Manufacturing Industry

Electronic intelligence in manufacturing

Manufacturing Engineering, Sep 2001 by Waurzyniak, Patrick

Machine tools begin connecting to the Internet

In the first of our three-part series on e-manufacturing, we examine the promise the Internet offers to manufacturing engineers striving to improve manufacturing. Part One covers how advanced electronics and the Web can help manufacturers improve productivity by automating and streamlining their processes. Part Two details the Neb-based software applications, services, and online exchanges that make e-manufacturing and e-commerce tick. Our series concludes with Part Three spotlighting companies that are moving to install the manufacturing industry's e-factories of tomorrow.

Until lately, many machine tools remained mostly untouched by the Web. In spite of significant grains in CAD/CAM/CAE software, including deployments of virtual reality, simulation, and advanced NC packages, machine tools on the shop floor are sometimes still characterized as "islands of automation," disconnected from the rest of the manufacturing enterprise.

More and more signs point to that scenario changing, as machine tool manufacturers get serious about adding embedded intelligence and advanced electronics to enable their machine tools to connect to the corporate networks and the Internet to exchange invaluable manufacturing process data with others throughout the organization. To accomplish this objective, manufacturers today are looking at going beyond what traditional enterprise resource planning (ERP) and manufacturing execution systems (MES) offer. They're turning to sophisticated e-manufacturing systems that more fully use machines' embedded intelligence to funnel manufacturing data in real time over corporate networks and the Internet to management, manufacturing engineers, and shop-floor supervisors.

Defining e-manufacturing isn't that easy. "The 'e' has gotten overused, and consequently, a lot of manufacturers now equate e-manufacturing with e-business," notes Dick Slansky, senior analyst for ARC Advisory Group (Dedham. MA). "They don't really see how it applies to integrating all their factory systems together. We're really not using the term e-manufacturing that much anymore because it confuses so many people. When you integrate MES with enterprise systems like product lifecycle, supply chain, and customer relationship systems, it then becomes collaborative manufacturing."
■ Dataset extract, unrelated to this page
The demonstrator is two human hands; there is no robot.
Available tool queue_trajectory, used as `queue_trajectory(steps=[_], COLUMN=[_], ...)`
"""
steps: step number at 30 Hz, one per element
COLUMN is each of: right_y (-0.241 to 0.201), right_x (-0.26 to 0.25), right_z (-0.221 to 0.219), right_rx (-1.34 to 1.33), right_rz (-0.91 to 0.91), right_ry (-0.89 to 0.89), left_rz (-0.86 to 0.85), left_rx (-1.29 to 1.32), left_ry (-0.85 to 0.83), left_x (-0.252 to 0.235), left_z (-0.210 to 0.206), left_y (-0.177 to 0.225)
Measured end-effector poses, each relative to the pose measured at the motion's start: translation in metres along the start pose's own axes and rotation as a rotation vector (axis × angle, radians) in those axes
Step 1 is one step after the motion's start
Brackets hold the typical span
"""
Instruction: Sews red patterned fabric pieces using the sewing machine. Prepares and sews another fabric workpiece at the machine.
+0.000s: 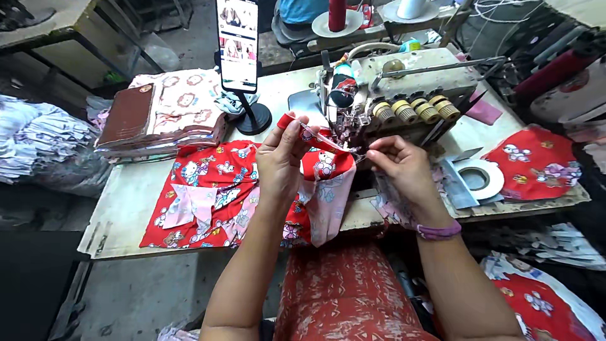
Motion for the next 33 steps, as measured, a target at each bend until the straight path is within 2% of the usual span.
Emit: queue_trajectory(steps=[2,4,5,7,9,12,16,17,20,22,24,26,28,30,33], right_y=[0.004,-0.003,-0.012,-0.036,-0.053,-0.039,-0.007,-0.001,0.004,-0.011,-0.043,-0.070,-0.081,-0.076,-0.064], right_x=[0.005,0.011,0.015,0.019,0.014,0.002,0.005,0.007,0.012,0.016,0.020,0.014,-0.001,-0.019,-0.032], right_z=[0.015,0.019,0.019,0.016,0.003,-0.020,-0.007,0.001,0.022,0.023,0.014,-0.004,-0.026,-0.043,-0.055], right_rx=[0.316,0.560,0.592,0.483,0.344,0.329,0.057,0.097,0.545,0.604,0.484,0.276,0.171,0.140,0.017], right_rz=[-0.089,-0.042,0.039,0.253,0.359,0.184,-0.007,-0.050,-0.158,-0.023,0.284,0.495,0.552,0.464,0.239], right_ry=[0.068,0.131,0.173,0.199,0.084,-0.089,-0.010,0.016,0.057,0.085,0.117,-0.006,-0.155,-0.274,-0.409], left_rz=[-0.004,-0.003,-0.001,0.001,-0.004,-0.008,0.001,0.009,0.006,0.003,0.005,0.009,0.001,-0.014,-0.044], left_rx=[-0.003,-0.001,-0.002,-0.003,0.006,0.004,0.013,0.015,0.027,0.021,0.020,0.024,0.014,-0.025,-0.078], left_ry=[-0.004,0.002,0.004,0.013,0.019,0.012,0.014,0.013,0.006,0.017,0.021,0.018,0.009,-0.029,-0.080], left_x=[0.000,-0.001,-0.001,-0.002,-0.002,0.000,-0.001,0.000,-0.001,-0.001,0.000,0.000,0.001,0.003,0.004], left_z=[0.000,0.001,0.001,0.001,0.000,-0.002,0.000,0.001,0.000,0.001,0.001,0.000,-0.002,-0.004,-0.004], left_y=[0.002,0.002,0.001,0.001,0.000,0.001,0.000,-0.001,-0.001,-0.001,-0.002,-0.003,-0.001,0.002,0.005])
Point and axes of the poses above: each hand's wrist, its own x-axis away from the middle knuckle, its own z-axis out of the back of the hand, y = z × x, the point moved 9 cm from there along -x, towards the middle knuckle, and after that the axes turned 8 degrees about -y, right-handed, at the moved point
A true collaborative manufacturing (CM) system moves well beyond the scope of electronic data interchange (EDI) and execution of production processes. As Slansky defines it, CM systems include the ability to execute product development, supplier, production, delivery, and customer cycles in real-time via the Intranet/Internet.
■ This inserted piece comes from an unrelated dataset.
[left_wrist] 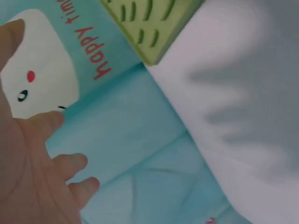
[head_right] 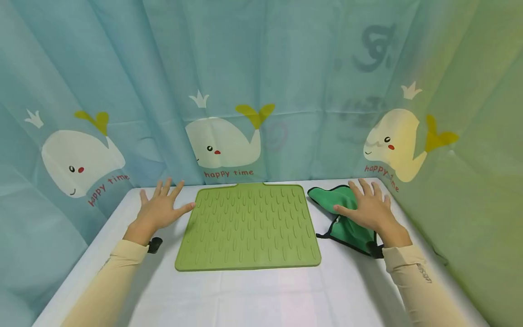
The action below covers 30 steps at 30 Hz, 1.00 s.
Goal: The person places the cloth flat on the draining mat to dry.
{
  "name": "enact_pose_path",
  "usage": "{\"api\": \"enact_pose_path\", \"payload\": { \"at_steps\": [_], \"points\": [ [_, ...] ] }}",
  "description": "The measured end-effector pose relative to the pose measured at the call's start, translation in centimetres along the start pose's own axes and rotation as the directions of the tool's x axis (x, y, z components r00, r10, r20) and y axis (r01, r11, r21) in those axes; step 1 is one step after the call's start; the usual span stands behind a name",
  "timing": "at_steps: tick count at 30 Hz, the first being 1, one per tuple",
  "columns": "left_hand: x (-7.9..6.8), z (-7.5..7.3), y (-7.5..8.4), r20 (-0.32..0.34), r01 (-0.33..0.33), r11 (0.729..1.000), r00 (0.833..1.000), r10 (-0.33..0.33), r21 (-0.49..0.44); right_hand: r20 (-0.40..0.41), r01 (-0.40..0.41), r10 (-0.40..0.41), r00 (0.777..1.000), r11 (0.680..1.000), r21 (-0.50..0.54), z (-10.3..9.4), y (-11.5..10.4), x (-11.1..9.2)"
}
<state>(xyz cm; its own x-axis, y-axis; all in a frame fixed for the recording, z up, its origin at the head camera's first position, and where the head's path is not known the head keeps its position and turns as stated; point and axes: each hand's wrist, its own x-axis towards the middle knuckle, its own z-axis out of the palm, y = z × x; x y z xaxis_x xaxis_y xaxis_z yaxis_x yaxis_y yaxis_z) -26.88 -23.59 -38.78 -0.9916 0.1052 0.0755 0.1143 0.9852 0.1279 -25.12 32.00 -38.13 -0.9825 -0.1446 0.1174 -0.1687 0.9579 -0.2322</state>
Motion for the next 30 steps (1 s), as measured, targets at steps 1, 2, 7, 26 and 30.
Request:
{"api": "enact_pose_path", "payload": {
  "at_steps": [1, 2, 7, 26, 30],
  "points": [
    [-0.1, 0.0, 0.3, -0.005, -0.002, 1.0, 1.0, 0.002, 0.0, 0.0, 0.01, -0.01, 1.0, 1.0, 0.023, 0.1, -0.3, 0.1],
    [-0.3, 0.0, 0.6, -0.016, -0.006, 1.0, 1.0, 0.006, -0.004, 0.004, 0.022, -0.022, 1.0, 0.998, 0.056, 0.2, -0.5, 0.1],
    [-0.6, 0.1, 2.1, -0.128, -0.039, 0.996, 0.991, 0.028, -0.084, -0.015, 0.073, -0.072, 0.997, 0.962, 0.264, 0.5, -2.1, 0.3],
    [-0.9, 4.2, 2.3, -0.105, 0.066, 0.834, 0.984, -0.146, -0.547, -0.157, -0.011, 0.068, 0.985, 0.942, 0.334, 4.0, -1.0, 0.2],
    [-0.5, 4.5, 1.8, -0.015, 0.149, 0.863, 0.984, -0.179, -0.482, -0.101, -0.048, 0.083, 0.991, 0.95, 0.307, 4.5, -0.2, 0.5]
  ]
}}
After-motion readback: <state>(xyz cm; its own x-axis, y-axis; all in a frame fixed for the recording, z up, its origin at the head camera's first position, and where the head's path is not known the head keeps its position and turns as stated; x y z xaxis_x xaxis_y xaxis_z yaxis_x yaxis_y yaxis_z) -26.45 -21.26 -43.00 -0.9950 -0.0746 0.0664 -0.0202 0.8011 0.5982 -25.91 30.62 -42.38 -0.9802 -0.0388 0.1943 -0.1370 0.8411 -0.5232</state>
To cope with Internet-based build-to-order scenarios and increased outsourcing by industry, e-manufacturing systems use real-time data pushed up from the plant floor to enterprise-level applications, according to Slansky. A company like Tecnomatix Technologies Ltd. (Herzilya, Israel) embodies what he sees as a traditional or classic kind of MES or enterprise production management (EPM) provider that offers a suite of e-manufacturing applications that range from process planning systems to factory and assembly-line simulations. Enterprise application integration (EAI) providers will offer Web services and technologies like Extensible Markup Language (XML) to connect the manufacturing processes to the enterprise tier.
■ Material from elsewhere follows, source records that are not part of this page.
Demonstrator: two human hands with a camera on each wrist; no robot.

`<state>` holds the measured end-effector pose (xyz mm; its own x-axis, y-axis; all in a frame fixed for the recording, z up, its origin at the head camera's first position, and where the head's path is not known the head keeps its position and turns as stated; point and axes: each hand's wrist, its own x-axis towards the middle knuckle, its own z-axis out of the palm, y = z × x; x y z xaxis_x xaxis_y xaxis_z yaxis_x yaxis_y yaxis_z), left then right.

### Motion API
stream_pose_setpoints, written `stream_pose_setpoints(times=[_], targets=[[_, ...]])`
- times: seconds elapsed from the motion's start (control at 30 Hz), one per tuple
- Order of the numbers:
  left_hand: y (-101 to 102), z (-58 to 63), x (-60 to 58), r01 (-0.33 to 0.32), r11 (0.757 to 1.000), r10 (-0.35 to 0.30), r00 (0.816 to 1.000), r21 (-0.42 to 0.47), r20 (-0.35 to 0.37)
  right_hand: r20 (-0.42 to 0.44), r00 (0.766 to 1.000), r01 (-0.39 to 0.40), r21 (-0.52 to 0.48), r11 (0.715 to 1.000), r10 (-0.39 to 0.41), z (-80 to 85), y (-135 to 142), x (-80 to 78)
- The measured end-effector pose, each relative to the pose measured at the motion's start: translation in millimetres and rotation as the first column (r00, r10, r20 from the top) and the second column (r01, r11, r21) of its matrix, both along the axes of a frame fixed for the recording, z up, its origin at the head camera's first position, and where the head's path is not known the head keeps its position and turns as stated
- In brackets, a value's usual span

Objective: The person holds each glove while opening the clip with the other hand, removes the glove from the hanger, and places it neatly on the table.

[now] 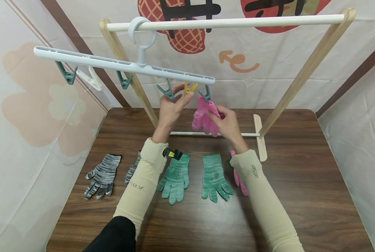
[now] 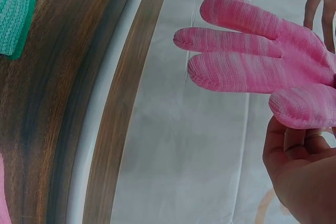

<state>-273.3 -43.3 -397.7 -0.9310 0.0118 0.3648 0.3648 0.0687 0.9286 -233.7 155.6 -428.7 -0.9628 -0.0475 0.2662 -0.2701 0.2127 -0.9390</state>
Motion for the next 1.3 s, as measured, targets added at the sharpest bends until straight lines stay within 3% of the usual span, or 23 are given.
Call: stream_pose_setpoints(times=[0.2,0.43,0.63,0.8,1.03,1.3], targets=[[8.7,2.7,-5.7,0.017,0.999,-0.015,0.999,0.037,-0.048,0.006,1.0,-0.004,0.01,1.0,0.004,-20.4,2.4,-11.5],[14.4,4.5,-6.1,0.075,0.994,-0.07,0.995,0.076,-0.076,0.019,1.0,-0.008,0.036,0.999,0.007,-24.9,3.5,-11.9],[18.6,6.2,-5.0,0.082,0.994,-0.079,0.996,0.075,-0.033,0.007,1.0,-0.022,0.018,1.0,0.021,-25.9,2.3,-9.9],[20.6,6.3,-4.1,0.07,0.993,-0.068,0.997,0.091,-0.032,0.026,0.999,-0.03,-0.003,1.0,0.03,-26.6,1.9,-8.5],[22.2,5.5,0.4,0.106,0.988,-0.102,0.994,0.11,-0.039,0.038,0.999,-0.017,0.006,1.0,0.017,-27.1,1.7,-7.9],[24.4,2.7,4.4,0.04,0.996,-0.034,0.996,0.08,-0.085,0.026,1.0,-0.002,0.056,0.998,0.0,-12.6,-1.2,2.2]])
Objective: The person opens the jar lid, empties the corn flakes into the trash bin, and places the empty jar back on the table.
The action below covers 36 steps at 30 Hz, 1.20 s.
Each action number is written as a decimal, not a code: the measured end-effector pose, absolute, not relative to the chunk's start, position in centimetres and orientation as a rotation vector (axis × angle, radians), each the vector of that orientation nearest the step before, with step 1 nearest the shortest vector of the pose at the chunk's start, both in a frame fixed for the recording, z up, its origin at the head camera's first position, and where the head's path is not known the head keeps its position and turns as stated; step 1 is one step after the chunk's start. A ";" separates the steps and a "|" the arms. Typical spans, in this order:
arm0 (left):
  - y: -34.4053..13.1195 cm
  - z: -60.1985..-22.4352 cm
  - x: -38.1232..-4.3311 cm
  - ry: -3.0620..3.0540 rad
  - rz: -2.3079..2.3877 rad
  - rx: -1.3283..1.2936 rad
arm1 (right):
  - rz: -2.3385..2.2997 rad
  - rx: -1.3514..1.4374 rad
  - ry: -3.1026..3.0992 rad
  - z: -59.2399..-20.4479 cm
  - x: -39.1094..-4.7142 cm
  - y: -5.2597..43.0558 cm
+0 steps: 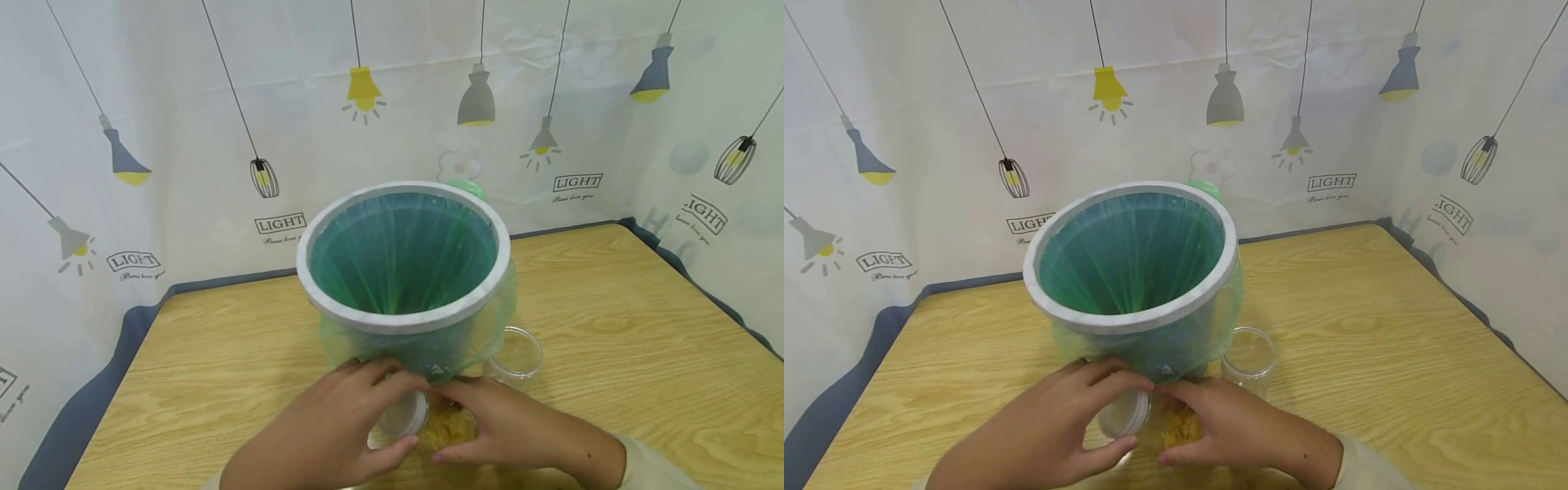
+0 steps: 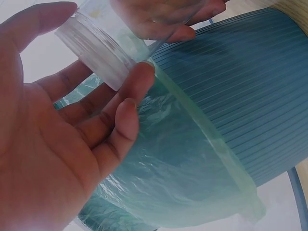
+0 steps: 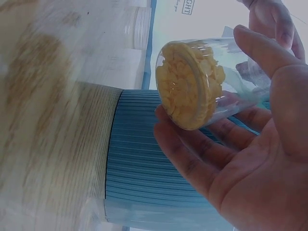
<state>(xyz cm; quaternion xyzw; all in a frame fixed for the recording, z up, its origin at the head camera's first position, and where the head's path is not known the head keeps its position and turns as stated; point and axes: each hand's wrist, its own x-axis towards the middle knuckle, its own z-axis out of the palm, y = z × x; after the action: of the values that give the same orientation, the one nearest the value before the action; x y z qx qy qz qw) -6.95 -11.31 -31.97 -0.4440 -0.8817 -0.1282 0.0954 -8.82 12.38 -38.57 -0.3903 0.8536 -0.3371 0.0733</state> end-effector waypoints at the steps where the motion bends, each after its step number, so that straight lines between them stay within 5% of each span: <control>1: -11.3 -32.0 -6.9 -2.618 -0.382 -1.314 | -1.010 -1.170 2.566 -38.6 -8.8 12.4; 36: -11.1 -31.9 -6.9 -2.606 -0.398 -1.244 | -0.964 -1.156 2.617 -38.5 -8.6 12.3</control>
<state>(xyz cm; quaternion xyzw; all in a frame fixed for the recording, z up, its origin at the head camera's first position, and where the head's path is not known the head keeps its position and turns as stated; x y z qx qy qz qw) -6.91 -11.06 -31.95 -0.4241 -0.8882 -0.1358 0.1132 -8.60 12.26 -38.46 -0.3823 0.8652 -0.3186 0.0613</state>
"What we have seen evolving is that the IT technologies have converged with the operations on the factory floor," Slansky adds. "It used to be that the only computing that happened on the factory floor was maybe an operator interface with a monitor that was hooked into some kind of an execution system at a higher level. You didn't see pervasive use of computing on the factory floor, except for NC machines, and they were pretty self-contained except for DNC systems. Today, the IT technology that fueled the information technologies, the office and the enterprise layers, have come to the factory floor."

Technologies like OPC (OLE, or Object Linking and Embedding, for Process Control), COM (Component Object Model), XML, and the Java programming language on the Web have made it much easier for manufacturing systems to connect with each other over the Internet, explains Slansky. "Now we have Web services based on J2EE and soon [Microsoft's] NET," he adds. "All of these technologies will enable collaboration. There was always this Holy Grail of manufacturing-to connect the system to the board room-but it was a pie-in-the-sky kind of thing because really, relatively little from the factory floor was delivered to enterprise systems in terms of data and information. It didn't really go anywhere, except for some low-level execution systems."

Spurring the move toward e-manufacturing systems, the decades-long outsourcing trend, continued industry consolidation, lean manufacturing systems, and greater supply-chain integration with the Web have all played huge roles in making any e-manufacturing system promising to solve manufacturing problems more attractive by using manufacturing data more efficiently than did earlier ERP-oriented systems. In particular, outsourcing huge portions of the business poses a supply-chain dilemma for many of the automotive and electronics manufacturers that have embraced the outsourcing business model.